→ What you are asked to do
Each line of the data below from the one holding "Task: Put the" to the one holding "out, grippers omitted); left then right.", inclusive, is to be reproduced exactly; no other line belongs in the answer.

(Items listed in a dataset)
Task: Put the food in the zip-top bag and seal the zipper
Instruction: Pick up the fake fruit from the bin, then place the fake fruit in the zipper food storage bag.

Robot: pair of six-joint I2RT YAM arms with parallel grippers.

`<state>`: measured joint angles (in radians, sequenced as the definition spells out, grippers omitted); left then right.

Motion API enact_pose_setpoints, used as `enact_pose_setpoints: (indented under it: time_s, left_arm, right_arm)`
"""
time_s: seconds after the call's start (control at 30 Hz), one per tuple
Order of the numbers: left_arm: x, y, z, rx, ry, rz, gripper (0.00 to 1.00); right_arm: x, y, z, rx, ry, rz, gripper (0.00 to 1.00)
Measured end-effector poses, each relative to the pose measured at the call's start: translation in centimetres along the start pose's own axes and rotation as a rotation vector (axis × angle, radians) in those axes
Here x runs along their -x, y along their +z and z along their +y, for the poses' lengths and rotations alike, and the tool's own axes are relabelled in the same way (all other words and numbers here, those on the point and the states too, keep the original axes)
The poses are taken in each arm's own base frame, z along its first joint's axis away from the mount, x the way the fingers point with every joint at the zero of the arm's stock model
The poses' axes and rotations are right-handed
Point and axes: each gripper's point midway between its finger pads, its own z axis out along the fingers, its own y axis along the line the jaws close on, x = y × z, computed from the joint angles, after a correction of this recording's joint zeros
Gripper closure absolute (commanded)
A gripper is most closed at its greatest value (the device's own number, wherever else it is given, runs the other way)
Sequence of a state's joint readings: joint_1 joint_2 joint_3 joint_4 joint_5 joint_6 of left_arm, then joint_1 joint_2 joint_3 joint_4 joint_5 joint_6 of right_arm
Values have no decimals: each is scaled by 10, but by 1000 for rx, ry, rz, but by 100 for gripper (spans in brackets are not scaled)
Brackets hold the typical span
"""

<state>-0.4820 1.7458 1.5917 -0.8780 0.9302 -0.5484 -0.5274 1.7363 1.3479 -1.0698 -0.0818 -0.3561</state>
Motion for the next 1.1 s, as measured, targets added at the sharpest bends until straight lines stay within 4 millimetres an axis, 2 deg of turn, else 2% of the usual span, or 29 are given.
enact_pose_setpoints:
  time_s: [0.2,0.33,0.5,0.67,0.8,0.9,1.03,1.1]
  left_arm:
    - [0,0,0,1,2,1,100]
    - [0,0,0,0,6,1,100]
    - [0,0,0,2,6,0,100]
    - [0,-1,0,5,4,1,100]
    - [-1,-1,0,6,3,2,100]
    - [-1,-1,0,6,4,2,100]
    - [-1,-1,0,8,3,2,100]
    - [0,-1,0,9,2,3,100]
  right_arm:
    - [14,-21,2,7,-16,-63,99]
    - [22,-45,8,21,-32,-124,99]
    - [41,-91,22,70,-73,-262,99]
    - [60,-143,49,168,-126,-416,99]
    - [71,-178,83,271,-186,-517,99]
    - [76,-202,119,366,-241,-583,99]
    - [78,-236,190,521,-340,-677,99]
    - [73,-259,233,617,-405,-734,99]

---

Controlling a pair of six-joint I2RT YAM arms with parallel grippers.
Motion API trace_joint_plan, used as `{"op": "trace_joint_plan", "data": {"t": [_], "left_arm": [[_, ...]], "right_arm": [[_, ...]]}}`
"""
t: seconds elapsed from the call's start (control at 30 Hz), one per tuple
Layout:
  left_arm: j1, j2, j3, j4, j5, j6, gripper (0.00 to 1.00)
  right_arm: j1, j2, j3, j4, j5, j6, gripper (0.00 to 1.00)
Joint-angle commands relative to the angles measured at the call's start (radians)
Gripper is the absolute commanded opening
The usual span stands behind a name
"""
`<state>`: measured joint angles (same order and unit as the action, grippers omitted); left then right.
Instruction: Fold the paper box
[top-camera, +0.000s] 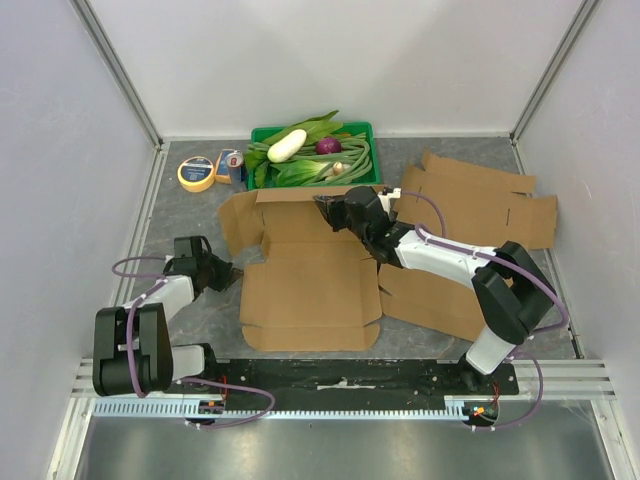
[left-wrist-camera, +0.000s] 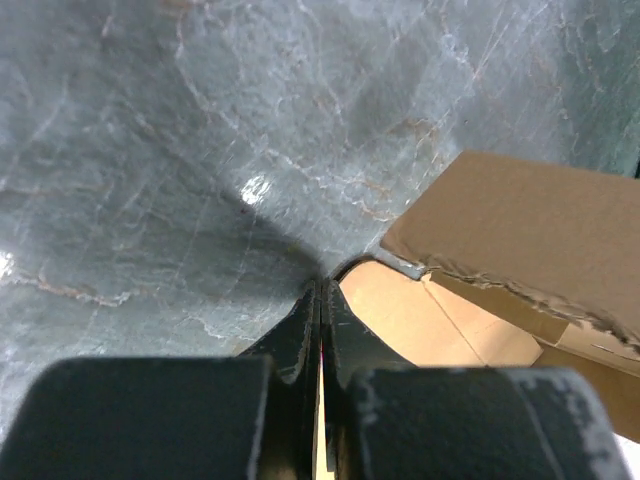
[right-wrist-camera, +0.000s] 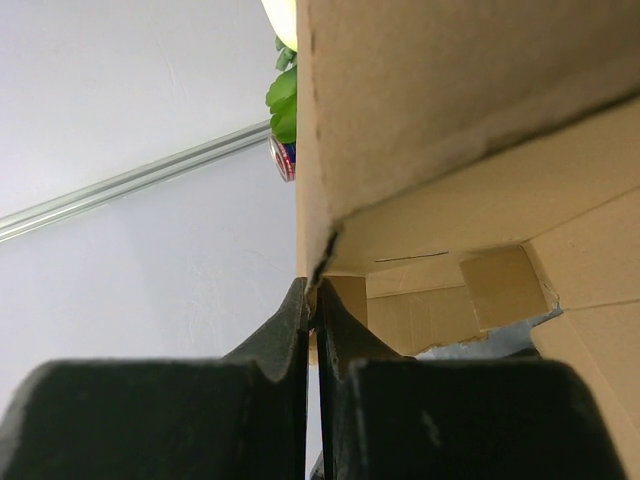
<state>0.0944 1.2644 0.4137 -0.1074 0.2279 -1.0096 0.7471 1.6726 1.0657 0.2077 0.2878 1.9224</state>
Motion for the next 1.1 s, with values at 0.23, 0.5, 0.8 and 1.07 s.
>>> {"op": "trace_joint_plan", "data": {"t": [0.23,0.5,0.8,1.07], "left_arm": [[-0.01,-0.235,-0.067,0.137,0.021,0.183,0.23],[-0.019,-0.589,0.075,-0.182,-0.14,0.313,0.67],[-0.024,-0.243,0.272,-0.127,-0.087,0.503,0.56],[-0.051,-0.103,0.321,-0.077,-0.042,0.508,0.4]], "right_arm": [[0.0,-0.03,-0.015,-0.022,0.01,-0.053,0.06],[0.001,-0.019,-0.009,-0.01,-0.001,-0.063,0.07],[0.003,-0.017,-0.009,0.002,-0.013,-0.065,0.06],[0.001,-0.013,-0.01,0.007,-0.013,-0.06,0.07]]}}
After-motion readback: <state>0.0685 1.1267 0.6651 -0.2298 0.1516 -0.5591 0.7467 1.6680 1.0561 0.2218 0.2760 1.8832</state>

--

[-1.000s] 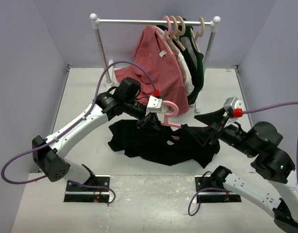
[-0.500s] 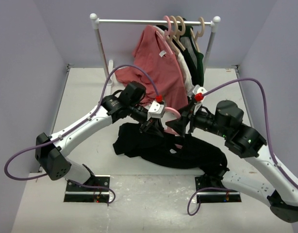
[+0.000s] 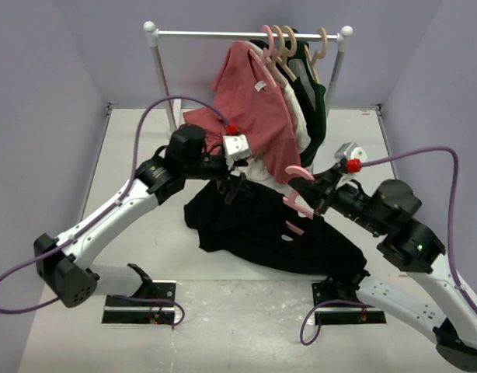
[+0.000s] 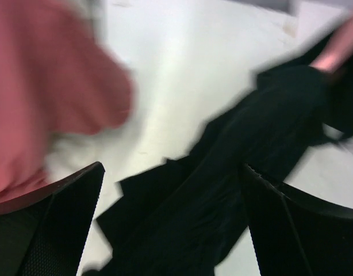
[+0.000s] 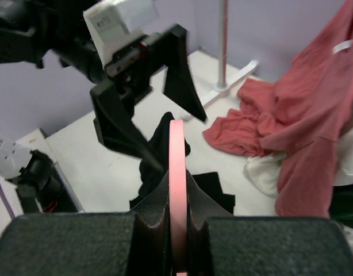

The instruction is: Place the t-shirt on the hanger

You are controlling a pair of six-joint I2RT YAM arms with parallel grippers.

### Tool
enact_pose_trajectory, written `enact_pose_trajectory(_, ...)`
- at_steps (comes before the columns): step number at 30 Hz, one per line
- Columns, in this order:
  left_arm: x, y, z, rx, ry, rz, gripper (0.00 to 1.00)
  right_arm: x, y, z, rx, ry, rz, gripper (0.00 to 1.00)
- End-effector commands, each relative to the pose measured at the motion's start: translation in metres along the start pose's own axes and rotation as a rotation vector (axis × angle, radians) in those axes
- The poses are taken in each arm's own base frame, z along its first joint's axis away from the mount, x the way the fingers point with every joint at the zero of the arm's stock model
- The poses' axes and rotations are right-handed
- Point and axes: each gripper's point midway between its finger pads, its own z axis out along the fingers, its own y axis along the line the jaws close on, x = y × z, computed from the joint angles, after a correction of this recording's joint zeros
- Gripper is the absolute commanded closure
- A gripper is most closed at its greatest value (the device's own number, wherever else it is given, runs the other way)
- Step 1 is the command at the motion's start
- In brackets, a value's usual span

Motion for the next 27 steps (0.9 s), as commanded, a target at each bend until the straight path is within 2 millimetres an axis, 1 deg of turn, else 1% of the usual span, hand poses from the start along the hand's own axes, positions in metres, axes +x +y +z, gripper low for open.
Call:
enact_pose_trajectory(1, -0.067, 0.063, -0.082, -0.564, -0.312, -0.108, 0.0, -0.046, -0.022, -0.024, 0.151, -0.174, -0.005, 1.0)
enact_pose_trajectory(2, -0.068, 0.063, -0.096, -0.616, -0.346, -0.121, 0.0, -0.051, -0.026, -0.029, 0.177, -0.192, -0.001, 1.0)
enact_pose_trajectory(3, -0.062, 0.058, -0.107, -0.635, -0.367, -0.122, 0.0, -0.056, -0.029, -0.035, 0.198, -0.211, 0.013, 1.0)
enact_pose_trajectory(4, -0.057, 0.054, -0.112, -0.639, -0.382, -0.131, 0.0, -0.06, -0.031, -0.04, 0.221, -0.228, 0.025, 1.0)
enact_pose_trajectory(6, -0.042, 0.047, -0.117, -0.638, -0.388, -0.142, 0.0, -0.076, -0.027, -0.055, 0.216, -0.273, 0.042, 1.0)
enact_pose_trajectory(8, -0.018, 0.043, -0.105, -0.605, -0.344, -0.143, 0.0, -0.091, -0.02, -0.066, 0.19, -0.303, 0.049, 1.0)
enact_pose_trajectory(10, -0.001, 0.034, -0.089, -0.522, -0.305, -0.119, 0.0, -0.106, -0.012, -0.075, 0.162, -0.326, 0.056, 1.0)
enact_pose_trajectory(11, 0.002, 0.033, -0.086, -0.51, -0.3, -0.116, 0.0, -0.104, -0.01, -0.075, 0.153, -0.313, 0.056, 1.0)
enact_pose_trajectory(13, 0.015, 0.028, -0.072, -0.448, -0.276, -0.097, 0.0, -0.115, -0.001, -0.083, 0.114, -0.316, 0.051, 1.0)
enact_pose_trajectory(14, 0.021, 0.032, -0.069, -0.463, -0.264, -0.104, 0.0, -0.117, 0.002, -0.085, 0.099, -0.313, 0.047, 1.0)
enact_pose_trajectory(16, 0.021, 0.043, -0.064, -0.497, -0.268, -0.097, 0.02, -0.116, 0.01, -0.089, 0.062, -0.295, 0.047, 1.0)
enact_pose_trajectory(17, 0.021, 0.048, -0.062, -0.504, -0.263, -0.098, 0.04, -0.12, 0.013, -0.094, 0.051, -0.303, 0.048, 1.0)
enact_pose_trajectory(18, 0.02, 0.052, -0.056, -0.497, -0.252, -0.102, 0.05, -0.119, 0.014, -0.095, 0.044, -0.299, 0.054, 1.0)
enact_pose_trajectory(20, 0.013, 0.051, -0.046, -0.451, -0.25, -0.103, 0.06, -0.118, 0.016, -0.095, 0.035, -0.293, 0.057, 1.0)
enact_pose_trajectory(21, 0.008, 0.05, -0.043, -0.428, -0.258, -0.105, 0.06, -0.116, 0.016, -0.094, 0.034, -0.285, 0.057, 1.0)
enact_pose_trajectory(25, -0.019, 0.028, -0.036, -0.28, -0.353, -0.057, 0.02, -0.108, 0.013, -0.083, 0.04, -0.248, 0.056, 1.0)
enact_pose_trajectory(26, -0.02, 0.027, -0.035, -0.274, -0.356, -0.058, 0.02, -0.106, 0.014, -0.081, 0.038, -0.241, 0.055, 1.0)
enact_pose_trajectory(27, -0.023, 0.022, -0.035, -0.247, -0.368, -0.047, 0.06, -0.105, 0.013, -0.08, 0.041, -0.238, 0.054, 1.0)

→ Solution to this exercise
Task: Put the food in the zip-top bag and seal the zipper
Instruction: Pick up the fake fruit from the bin, then place the fake fruit in the zipper food storage bag.

Robot: pair of six-joint I2RT YAM arms with parallel grippers.

`<state>`: measured joint angles (in radians, sequenced as the definition spells out, grippers omitted); left then right.

Nothing more belongs to this exercise.